* [Work required]: Return only the lines of the listing below that run from the line with "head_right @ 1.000" through the line with "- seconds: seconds", both ends included, exactly as written.
(Given information begins)
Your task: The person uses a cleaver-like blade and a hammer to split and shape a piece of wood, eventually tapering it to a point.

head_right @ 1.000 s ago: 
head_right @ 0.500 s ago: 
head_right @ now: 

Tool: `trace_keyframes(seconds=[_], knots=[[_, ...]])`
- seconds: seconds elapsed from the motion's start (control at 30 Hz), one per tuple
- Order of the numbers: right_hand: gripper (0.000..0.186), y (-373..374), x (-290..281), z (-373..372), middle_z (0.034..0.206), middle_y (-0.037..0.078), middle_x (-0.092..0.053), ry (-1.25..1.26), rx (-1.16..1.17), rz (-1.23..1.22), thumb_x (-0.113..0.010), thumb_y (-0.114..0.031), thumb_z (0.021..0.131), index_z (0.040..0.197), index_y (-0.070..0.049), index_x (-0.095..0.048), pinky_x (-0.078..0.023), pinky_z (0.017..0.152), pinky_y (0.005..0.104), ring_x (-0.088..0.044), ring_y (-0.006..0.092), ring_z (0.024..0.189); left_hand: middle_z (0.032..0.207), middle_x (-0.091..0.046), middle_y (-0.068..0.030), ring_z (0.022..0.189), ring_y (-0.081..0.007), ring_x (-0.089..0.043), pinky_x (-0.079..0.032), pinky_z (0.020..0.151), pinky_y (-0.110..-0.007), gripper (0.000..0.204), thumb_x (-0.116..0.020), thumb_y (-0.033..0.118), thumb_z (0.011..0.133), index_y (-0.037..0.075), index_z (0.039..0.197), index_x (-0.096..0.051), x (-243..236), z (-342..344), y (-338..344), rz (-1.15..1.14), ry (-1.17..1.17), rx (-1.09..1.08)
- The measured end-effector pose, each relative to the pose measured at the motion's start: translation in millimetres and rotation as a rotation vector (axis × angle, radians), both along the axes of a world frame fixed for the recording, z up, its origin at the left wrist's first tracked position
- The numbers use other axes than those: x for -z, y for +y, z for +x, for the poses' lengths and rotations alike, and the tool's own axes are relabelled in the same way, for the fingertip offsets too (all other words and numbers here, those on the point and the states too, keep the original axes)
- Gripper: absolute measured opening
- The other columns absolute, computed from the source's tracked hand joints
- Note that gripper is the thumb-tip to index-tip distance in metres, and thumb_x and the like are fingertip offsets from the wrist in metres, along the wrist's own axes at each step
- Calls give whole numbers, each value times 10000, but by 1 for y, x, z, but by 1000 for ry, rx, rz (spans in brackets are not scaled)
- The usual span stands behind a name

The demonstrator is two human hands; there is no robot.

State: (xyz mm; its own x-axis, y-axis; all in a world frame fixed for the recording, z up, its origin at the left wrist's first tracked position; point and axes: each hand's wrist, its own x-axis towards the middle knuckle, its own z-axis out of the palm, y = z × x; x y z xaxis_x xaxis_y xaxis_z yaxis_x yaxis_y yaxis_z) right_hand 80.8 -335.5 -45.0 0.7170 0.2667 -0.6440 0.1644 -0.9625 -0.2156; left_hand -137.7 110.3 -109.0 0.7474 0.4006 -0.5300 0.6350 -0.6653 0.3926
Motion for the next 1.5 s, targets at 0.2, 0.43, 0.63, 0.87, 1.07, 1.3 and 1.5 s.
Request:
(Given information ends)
* [Expected answer]:
head_right @ 1.000 s ago: 
head_right @ 0.500 s ago: 
head_right @ now: 

Tool: `trace_keyframes(seconds=[_], knots=[[_, ...]])`
- seconds: seconds elapsed from the motion's start (control at 30 Hz), one per tuple

There is no more output for this exercise.